S2-group · IrenaRistova · May 12, 2026 · May 12, 2026 · May 12, 2026 · May 12, 2026
diff --git a/.gitignore b/.gitignore
@@ -112,3 +112,6 @@ AndroidRunner/Plugins/monsoon/script/monsoon_config.csv
 
 # ignore any ouputs of experiments
 output/
+
+# Per-machine device-state capability cache (E0.T8) — keyed by adb serial
+examples/batterymanager/Scripts/.device_state_capabilities/
diff --git a/AndroidRunner/NativeExperiment.py b/AndroidRunner/NativeExperiment.py
@@ -13,7 +13,15 @@ def __init__(self, config, progress, restart):
         self.autostart_subject = config.get('autostart_subject', True)
         self.experiment_args = config.get('experiment_args', [0]) # Just a single argument, if none are specified
         super(NativeExperiment, self).__init__(config, progress, restart)
+        # If True, the interaction script blocks for the full ``duration`` window itself (e.g. sysfs loop,
+        # or Appium subprocess hold — see interaction_appium_metronome.py). Skip the extra sleep below so
+        # the profiled window is not doubled.
+        self.interaction_covers_duration = bool(config.get('interaction_covers_duration', False))
         self.pre_installed_apps = config.get('apps', [])
+        # When installing from ``paths``, the runner otherwise derives the package name from the APK
+        # filename (splitext basename).

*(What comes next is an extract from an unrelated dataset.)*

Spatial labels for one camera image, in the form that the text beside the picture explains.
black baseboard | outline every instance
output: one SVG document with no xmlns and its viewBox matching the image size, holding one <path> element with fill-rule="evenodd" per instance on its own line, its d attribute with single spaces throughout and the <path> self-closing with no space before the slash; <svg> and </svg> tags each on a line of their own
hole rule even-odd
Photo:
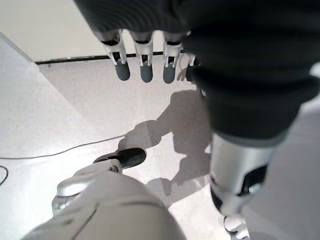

Obfuscated or packed builds often use unrelated filenames;
+        # set ``application_id`` to the manifest packageName (e.g. com.bobek.metronome).
+        self.application_id = config.get('application_id')
         for apk in config.get('paths', []):
             if not op.isfile(apk):
                 raise ConfigError('File %s not found' % apk)
@@ -33,9 +41,10 @@ def before_run_subject(self, device, path, *args, **kwargs):
         else:
             filename = op.basename(path)
             self.logger.info('APK: %s' % filename)
-            if filename not in device.get_app_list():
+            pkg = self.application_id or op.splitext(filename)[0]
+            if pkg not in device.get_app_list():
                 device.install(path)
-            self.package = op.splitext(op.basename(path))[0]
+            self.package = pkg
 
     def get_run_count(self):
         return self.repetitions * len(self.experiment_args)
@@ -53,7 +62,8 @@ def start_profiling(self, device, path, run, *args, **kwargs):
 
     def interaction(self, device, path, run, *args, **kwargs):
         super(NativeExperiment, self).interaction(device, path, run, *args, **kwargs)
-        time.sleep(self.duration)
+        if not self.interaction_covers_duration:
+            time.sleep(self.duration)
 
     def after_run(self, device, path, run, *args, **kwargs):
         self.before_close(device, path, run)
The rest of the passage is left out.